5. The method of claim 1 further comprising applying the data channels to identify a degree of relatedness between the input item and the one or more additional items.

6. The method of claim 5 wherein applying the data channels to identify a degree of relatedness comprises determining a number of data channels in common to which the input item and the one or more additional items belong.

7. The method of claim 6 wherein the degree of relatedness is refined by a relevance score for the number of data channels in common with the input item and the one or more additional items.

8. The method of claim 7 wherein the relevance score is derived from a number of nodes matched in a Boolean tree representation of the data channel set of criteria.
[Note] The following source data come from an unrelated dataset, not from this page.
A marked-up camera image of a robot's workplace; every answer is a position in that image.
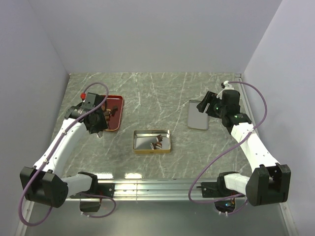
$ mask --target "red tray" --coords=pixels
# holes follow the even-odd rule
[[[124,98],[120,95],[109,95],[106,100],[106,110],[110,111],[114,106],[117,106],[118,110],[107,121],[108,129],[104,131],[117,131],[120,127],[123,114]]]

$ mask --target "white panel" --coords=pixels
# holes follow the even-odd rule
[[[19,173],[48,147],[67,73],[27,0],[0,4],[0,235],[13,235]]]
[[[69,72],[244,72],[281,0],[30,0]]]
[[[90,176],[81,174],[62,178],[62,181],[68,185],[67,198],[77,193],[88,191],[92,184],[92,178]]]
[[[291,168],[288,202],[301,236],[314,235],[315,1],[283,0],[245,71],[268,116],[259,130],[273,156]],[[255,119],[264,109],[248,91]]]
[[[227,189],[235,190],[244,195],[246,195],[246,185],[249,180],[249,177],[243,176],[240,173],[224,176],[224,182]]]
[[[231,135],[239,143],[244,140],[249,131],[253,129],[253,124],[240,123],[233,126]],[[251,165],[252,172],[260,165],[265,167],[275,166],[278,161],[268,152],[265,145],[258,137],[256,131],[247,138],[241,148]]]

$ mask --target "cable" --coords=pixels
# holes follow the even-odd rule
[[[23,200],[24,200],[24,197],[25,195],[27,194],[27,191],[29,189],[29,187],[31,186],[31,184],[33,183],[33,181],[36,179],[36,177],[38,176],[38,174],[40,173],[40,171],[42,171],[45,167],[45,165],[47,165],[47,163],[49,162],[50,158],[53,156],[54,152],[56,151],[56,149],[58,148],[60,142],[62,141],[62,139],[64,138],[65,134],[77,123],[79,122],[80,120],[82,120],[84,117],[88,116],[89,114],[93,113],[94,111],[96,111],[98,108],[100,108],[102,106],[102,104],[106,101],[107,97],[108,97],[108,94],[109,94],[109,90],[108,90],[108,87],[102,83],[102,82],[95,82],[95,83],[92,83],[90,84],[89,86],[86,87],[86,89],[84,90],[84,92],[91,86],[93,85],[102,85],[103,87],[105,87],[106,89],[106,95],[103,99],[103,101],[98,104],[96,107],[94,107],[92,110],[86,112],[85,114],[81,115],[80,117],[78,117],[76,120],[74,120],[64,131],[64,133],[62,133],[60,135],[60,137],[57,139],[55,145],[53,146],[53,148],[51,149],[50,153],[47,155],[47,158],[46,160],[43,162],[43,164],[38,168],[38,170],[35,172],[35,174],[31,177],[31,179],[29,180],[29,182],[27,183],[27,185],[25,186],[24,190],[23,190],[23,193],[22,193],[22,196],[20,198],[20,201],[19,201],[19,206],[18,206],[18,213],[19,213],[19,218],[21,220],[21,222],[27,226],[37,226],[37,225],[40,225],[41,223],[43,223],[47,217],[49,216],[51,210],[52,210],[52,206],[49,208],[47,214],[45,215],[45,217],[36,222],[36,223],[30,223],[30,222],[27,222],[24,217],[23,217],[23,213],[22,213],[22,205],[23,205]]]
[[[113,202],[113,204],[114,204],[113,209],[109,213],[107,213],[105,215],[89,215],[89,214],[83,212],[82,214],[86,215],[87,217],[90,217],[90,218],[104,218],[104,217],[109,216],[110,214],[112,214],[114,212],[115,208],[116,208],[115,200],[110,198],[110,197],[102,196],[102,195],[94,195],[94,194],[82,193],[82,192],[81,192],[81,194],[83,194],[84,196],[87,196],[87,197],[106,198],[106,199],[111,200]]]
[[[261,119],[261,121],[255,125],[253,127],[252,130],[255,130],[256,128],[258,128],[266,119],[267,117],[267,103],[266,103],[266,100],[264,98],[264,96],[261,94],[261,92],[253,85],[251,84],[248,84],[246,82],[240,82],[240,81],[231,81],[231,82],[228,82],[229,84],[244,84],[244,85],[247,85],[247,86],[250,86],[251,88],[253,88],[254,90],[256,90],[256,92],[259,94],[259,96],[261,97],[262,99],[262,102],[264,103],[264,107],[265,107],[265,113],[264,113],[264,116],[263,118]],[[189,188],[189,191],[188,191],[188,198],[191,202],[193,203],[198,203],[198,204],[209,204],[209,203],[214,203],[214,202],[218,202],[218,201],[222,201],[222,200],[226,200],[226,199],[230,199],[230,198],[235,198],[235,197],[239,197],[239,196],[242,196],[243,194],[236,194],[236,195],[232,195],[232,196],[228,196],[228,197],[224,197],[224,198],[219,198],[219,199],[215,199],[215,200],[210,200],[210,201],[196,201],[196,200],[193,200],[191,198],[191,192],[192,192],[192,189],[193,187],[196,185],[196,183],[198,182],[198,180],[200,179],[200,177],[207,171],[207,169],[213,164],[215,163],[219,158],[221,158],[222,156],[224,156],[225,154],[229,153],[230,151],[234,150],[235,148],[239,147],[240,145],[242,145],[249,137],[250,135],[252,134],[252,131],[250,131],[246,137],[241,141],[239,142],[238,144],[230,147],[228,150],[222,152],[220,155],[218,155],[215,159],[213,159],[201,172],[200,174],[196,177],[196,179],[193,181],[193,183],[191,184],[190,188]],[[239,208],[237,209],[236,211],[232,212],[232,213],[236,213],[238,212],[239,210],[241,210],[245,205],[246,205],[247,201],[245,201],[245,203]]]

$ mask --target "metal tin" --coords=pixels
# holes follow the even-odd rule
[[[151,149],[151,143],[157,142],[162,135],[162,149]],[[168,129],[135,130],[133,132],[133,152],[135,154],[161,154],[171,152],[171,134]]]

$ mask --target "chocolate piece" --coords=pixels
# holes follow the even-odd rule
[[[157,149],[156,144],[155,143],[151,143],[151,148],[152,148],[152,150]]]
[[[163,140],[162,135],[161,135],[161,134],[160,134],[160,135],[157,135],[157,141],[158,141],[158,142],[162,142],[162,140]]]
[[[118,111],[118,107],[117,107],[117,106],[114,106],[114,107],[112,108],[112,110],[110,111],[110,114],[111,114],[112,116],[114,116],[115,113],[116,113],[116,111]]]
[[[156,149],[162,149],[162,143],[156,142]]]
[[[106,117],[110,116],[110,112],[109,111],[105,111],[104,112],[104,116],[106,116]]]

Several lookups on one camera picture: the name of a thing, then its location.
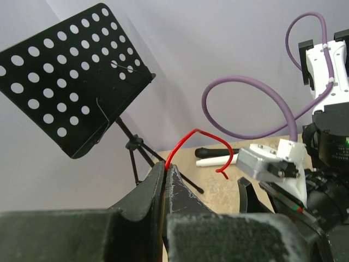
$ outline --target white hole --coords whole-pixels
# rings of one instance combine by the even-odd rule
[[[77,79],[77,78],[79,77],[79,73],[78,73],[76,70],[71,70],[71,71],[69,72],[69,75],[70,75],[70,77],[73,78],[73,79]]]
[[[37,73],[29,73],[28,74],[28,79],[32,83],[37,83],[40,80],[40,77]]]
[[[59,55],[59,56],[57,56],[57,61],[60,64],[65,64],[67,62],[67,58],[63,55]]]
[[[102,48],[102,54],[105,55],[105,56],[109,55],[109,50],[107,48],[105,48],[105,47]]]
[[[111,45],[111,47],[114,48],[114,49],[118,48],[118,44],[117,44],[115,41],[112,41],[112,42],[110,43],[110,45]]]
[[[111,67],[112,68],[117,68],[118,67],[118,63],[115,60],[111,61]]]
[[[73,126],[76,126],[78,123],[79,123],[79,119],[76,117],[76,116],[72,116],[70,118],[70,123],[73,125]]]
[[[99,56],[98,55],[92,55],[92,60],[93,60],[93,62],[98,63],[99,62]]]
[[[72,102],[77,102],[79,99],[79,96],[77,95],[77,93],[71,93],[69,98]]]
[[[53,41],[50,39],[50,38],[46,38],[44,40],[44,45],[47,47],[47,48],[53,48],[54,47],[54,43]]]
[[[69,49],[69,51],[70,51],[70,53],[71,53],[72,56],[77,56],[77,55],[79,54],[78,49],[76,49],[75,47],[71,47],[71,48]]]
[[[84,114],[84,115],[88,115],[89,114],[89,108],[88,108],[88,106],[83,106],[82,108],[81,108],[81,112]]]
[[[95,42],[99,41],[99,36],[97,34],[92,34],[92,40]]]
[[[64,103],[58,103],[57,105],[57,109],[59,112],[66,112],[67,110],[67,106]]]
[[[109,35],[109,31],[108,31],[108,29],[107,28],[102,28],[102,34],[103,35]]]
[[[24,64],[24,60],[20,56],[12,56],[11,61],[12,61],[12,64],[14,64],[15,66],[18,66],[18,67],[20,67]]]
[[[126,75],[124,73],[120,73],[119,77],[121,80],[125,80],[126,79]]]
[[[57,80],[57,86],[59,86],[60,88],[65,88],[67,86],[67,82],[64,79],[60,78]]]
[[[111,26],[111,28],[114,29],[114,30],[118,29],[117,24],[114,23],[114,22],[111,22],[111,23],[110,23],[110,26]]]
[[[87,62],[82,62],[81,63],[81,68],[83,70],[89,70],[89,64]]]
[[[37,101],[36,99],[31,99],[28,101],[28,106],[31,109],[38,109],[40,104],[39,104],[39,101]]]
[[[89,43],[86,40],[81,41],[81,45],[83,48],[88,49],[89,48]]]
[[[89,22],[88,22],[88,20],[85,19],[85,18],[81,20],[81,24],[82,24],[84,27],[89,27]]]
[[[133,55],[133,49],[132,48],[127,48],[127,53],[129,54],[129,55]]]
[[[94,21],[98,22],[98,21],[99,21],[99,15],[96,14],[96,13],[92,14],[92,19],[93,19]]]
[[[67,35],[64,32],[62,32],[62,31],[59,31],[57,33],[57,37],[61,41],[66,41],[66,39],[67,39]]]
[[[126,42],[126,38],[123,35],[119,36],[119,40],[121,41],[121,43],[125,43]]]
[[[46,114],[46,115],[44,115],[43,120],[46,124],[52,124],[54,118],[51,114]]]
[[[49,63],[44,64],[44,71],[47,73],[52,73],[53,72],[53,66]]]
[[[49,88],[44,89],[43,94],[46,98],[53,97],[53,91],[52,91],[52,89],[49,89]]]
[[[108,16],[109,15],[109,12],[107,9],[103,8],[102,9],[102,14],[105,15],[105,16]]]
[[[63,138],[67,135],[67,130],[64,127],[60,127],[57,129],[57,135]]]
[[[24,91],[24,87],[20,83],[13,83],[11,85],[11,90],[16,94],[21,94]]]
[[[0,76],[4,76],[6,74],[6,69],[0,65]]]
[[[121,53],[119,55],[119,58],[120,58],[121,61],[125,61],[126,60],[126,57],[125,57],[125,55],[123,53]]]
[[[28,48],[28,53],[33,57],[38,57],[40,54],[40,51],[35,46],[31,46]]]
[[[70,30],[73,34],[77,34],[79,32],[79,29],[76,25],[71,25]]]

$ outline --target table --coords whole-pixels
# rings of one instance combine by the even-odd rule
[[[232,142],[230,145],[232,148],[248,147],[250,144],[261,144],[267,145],[273,148],[278,148],[279,140],[288,139],[288,136],[277,136],[273,138],[263,138],[257,140],[247,140]],[[302,141],[301,135],[298,137],[298,141]],[[207,166],[197,167],[196,161],[198,160],[195,155],[195,149],[192,148],[181,148],[173,157],[171,163],[178,166],[185,176],[190,178],[194,183],[200,186],[204,190],[204,194],[199,194],[193,187],[185,183],[190,190],[210,209],[216,213],[238,213],[239,212],[239,189],[237,180],[244,176],[235,165],[230,165],[226,169],[226,173],[229,176],[229,180],[226,180],[222,174],[216,173],[215,170],[219,166]],[[225,148],[223,144],[205,146],[206,148]],[[170,151],[158,152],[163,158],[166,159]],[[304,158],[304,168],[311,168],[311,160],[307,155]],[[269,209],[272,210],[272,206],[267,197],[267,193],[264,192],[258,185],[257,181],[247,177],[254,186],[256,194],[261,202],[263,202]],[[167,255],[164,249],[163,262],[167,262]]]

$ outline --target screw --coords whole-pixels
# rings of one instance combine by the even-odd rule
[[[280,177],[285,177],[285,172],[279,171],[279,172],[278,172],[278,176],[280,176]]]

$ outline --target music stand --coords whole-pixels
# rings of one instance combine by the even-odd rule
[[[153,80],[105,4],[97,4],[0,53],[0,91],[73,159],[97,144],[113,122],[150,166],[145,149],[120,114]],[[194,186],[200,193],[203,190]]]

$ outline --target looped purple cable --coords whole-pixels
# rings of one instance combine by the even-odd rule
[[[323,18],[323,16],[317,12],[308,12],[305,13],[303,15],[298,16],[288,27],[287,32],[286,32],[286,37],[285,37],[285,43],[286,43],[286,51],[288,56],[290,57],[291,61],[296,65],[296,67],[298,69],[302,69],[301,66],[297,63],[297,61],[294,59],[294,57],[291,54],[290,51],[290,47],[288,45],[288,38],[290,36],[290,31],[292,29],[292,27],[294,26],[294,24],[300,20],[301,18],[305,17],[305,16],[315,16],[320,20],[321,23],[321,27],[322,27],[322,44],[326,44],[327,43],[327,30],[326,30],[326,22],[325,19]],[[327,63],[327,67],[328,67],[328,75],[329,78],[333,78],[334,77],[334,72],[333,72],[333,65],[331,62],[331,58],[329,55],[329,51],[328,48],[324,48],[323,49],[323,53],[325,55],[325,59],[326,59],[326,63]],[[286,123],[268,131],[265,132],[263,134],[259,134],[259,135],[240,135],[234,132],[231,132],[227,129],[225,129],[224,127],[222,127],[220,124],[218,124],[210,115],[210,113],[208,112],[207,109],[207,96],[208,93],[217,85],[222,84],[222,83],[226,83],[226,82],[242,82],[245,84],[249,84],[252,85],[256,88],[258,88],[259,90],[263,91],[265,94],[267,94],[268,96],[270,96],[279,106],[279,108],[281,109],[282,113],[284,114],[285,118],[286,118]],[[290,110],[290,108],[288,107],[287,103],[273,90],[271,89],[269,86],[265,85],[262,82],[259,82],[255,79],[252,78],[248,78],[245,76],[228,76],[225,78],[219,78],[217,80],[215,80],[214,82],[212,82],[211,84],[209,84],[206,89],[204,90],[203,94],[202,94],[202,99],[201,99],[201,105],[202,105],[202,110],[203,113],[205,114],[207,120],[218,130],[220,130],[221,132],[235,137],[235,138],[239,138],[239,139],[259,139],[259,138],[264,138],[266,136],[272,135],[280,130],[282,130],[283,128],[285,128],[286,126],[288,126],[289,131],[290,131],[290,140],[292,141],[297,141],[298,140],[298,136],[297,136],[297,126],[296,126],[296,122],[295,120],[297,120],[298,118],[300,118],[301,116],[303,116],[307,111],[309,111],[311,108],[313,108],[318,102],[320,102],[323,98],[325,98],[330,92],[331,89],[333,87],[333,82],[330,82],[326,85],[326,89],[325,91],[320,94],[314,101],[312,101],[309,105],[307,105],[300,113],[298,113],[295,117],[292,115],[292,112]]]

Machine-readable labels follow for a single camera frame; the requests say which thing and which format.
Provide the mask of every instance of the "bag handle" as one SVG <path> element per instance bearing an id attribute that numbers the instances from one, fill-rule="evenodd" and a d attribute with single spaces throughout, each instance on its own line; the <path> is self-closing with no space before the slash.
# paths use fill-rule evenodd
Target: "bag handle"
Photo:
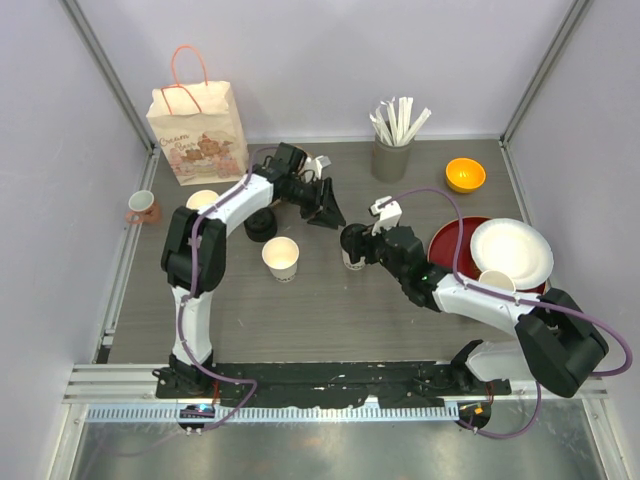
<path id="1" fill-rule="evenodd" d="M 173 115 L 173 110 L 171 110 L 171 105 L 169 105 L 169 101 L 167 100 L 167 96 L 164 94 L 164 91 L 167 88 L 181 88 L 183 89 L 185 92 L 187 92 L 187 95 L 189 95 L 189 97 L 191 98 L 191 100 L 193 100 L 193 103 L 196 104 L 196 107 L 198 107 L 198 111 L 200 113 L 202 113 L 202 108 L 200 108 L 200 105 L 198 104 L 198 102 L 196 101 L 195 98 L 193 98 L 193 95 L 191 95 L 191 92 L 189 90 L 187 90 L 186 88 L 184 88 L 182 85 L 170 85 L 168 87 L 162 87 L 160 89 L 160 91 L 162 92 L 162 98 L 164 98 L 164 103 L 167 104 L 167 108 L 169 108 L 169 115 Z"/>
<path id="2" fill-rule="evenodd" d="M 176 51 L 173 52 L 173 57 L 171 57 L 171 73 L 173 73 L 173 79 L 176 81 L 176 85 L 180 85 L 180 80 L 178 80 L 178 74 L 176 73 L 176 56 L 181 50 L 192 50 L 197 56 L 198 60 L 200 60 L 200 66 L 202 67 L 202 73 L 204 73 L 204 84 L 209 85 L 209 79 L 207 78 L 207 67 L 204 64 L 204 60 L 202 59 L 202 55 L 197 48 L 192 47 L 191 45 L 180 45 L 176 48 Z"/>

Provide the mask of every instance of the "red plate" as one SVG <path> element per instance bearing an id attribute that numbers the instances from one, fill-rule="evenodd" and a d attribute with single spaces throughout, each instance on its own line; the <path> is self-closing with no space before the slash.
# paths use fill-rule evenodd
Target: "red plate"
<path id="1" fill-rule="evenodd" d="M 458 270 L 463 275 L 475 280 L 478 279 L 481 272 L 471 257 L 471 237 L 473 236 L 473 232 L 476 231 L 476 228 L 487 220 L 490 220 L 490 218 L 464 217 L 462 219 L 462 249 L 460 251 L 460 258 L 458 259 Z M 458 220 L 453 220 L 438 230 L 438 233 L 436 233 L 431 240 L 427 252 L 427 260 L 442 265 L 443 267 L 451 268 L 453 266 L 453 254 L 456 250 L 457 241 Z M 544 284 L 542 284 L 527 291 L 544 293 L 544 287 Z"/>

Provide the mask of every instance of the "wall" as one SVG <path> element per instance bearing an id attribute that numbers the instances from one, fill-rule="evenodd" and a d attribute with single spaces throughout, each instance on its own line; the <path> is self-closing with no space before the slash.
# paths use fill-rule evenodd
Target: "wall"
<path id="1" fill-rule="evenodd" d="M 81 0 L 141 116 L 178 45 L 230 80 L 249 140 L 371 136 L 385 95 L 428 106 L 429 135 L 497 136 L 571 0 Z M 201 81 L 196 59 L 178 61 Z"/>
<path id="2" fill-rule="evenodd" d="M 0 478 L 42 479 L 145 152 L 55 0 L 0 15 Z"/>
<path id="3" fill-rule="evenodd" d="M 623 333 L 636 352 L 638 18 L 637 0 L 594 2 L 512 144 L 534 225 L 554 249 L 559 285 Z M 610 364 L 619 362 L 614 357 Z M 630 414 L 640 395 L 640 367 L 608 385 L 628 445 L 635 446 L 631 454 L 640 444 L 640 419 Z M 637 475 L 639 467 L 633 467 Z"/>

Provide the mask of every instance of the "shopping bag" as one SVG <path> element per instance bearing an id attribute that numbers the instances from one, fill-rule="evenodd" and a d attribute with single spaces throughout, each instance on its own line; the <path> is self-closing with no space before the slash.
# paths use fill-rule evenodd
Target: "shopping bag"
<path id="1" fill-rule="evenodd" d="M 177 54 L 193 50 L 204 82 L 184 85 L 175 70 Z M 200 52 L 189 45 L 171 59 L 174 85 L 154 89 L 147 120 L 180 185 L 237 181 L 246 171 L 249 152 L 229 82 L 207 78 Z"/>

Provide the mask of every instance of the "utensil holder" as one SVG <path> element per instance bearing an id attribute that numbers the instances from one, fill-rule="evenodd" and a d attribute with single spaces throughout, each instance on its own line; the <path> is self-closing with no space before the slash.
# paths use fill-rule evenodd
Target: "utensil holder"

9. The method of claim 7 wherein the relevance score is derived from a number of matches in the input item for a match criterion.

10. The method of claim 6 wherein the degree of relatedness is refined by metrics involving metadata of candidate items.

11. The method of claim 1 wherein the set of criteria further includes an output of natural language processing or statistical classification.

12. The method of claim 1 wherein applying the data channels to identify one or more additional items related to the input item comprises applying speech to text to determine words from speech in an audio/video item in order to determine data channel match.

13. The method of claim 1 wherein applying the data channels to identify one or more additional items related to the input item further comprises other machine learning or statistical techniques.

14. (canceled)

15. The method of claim 1 wherein processing data channels further comprises a user input of criteria.

16. The method of claim 1 wherein the data channels are automatically generated.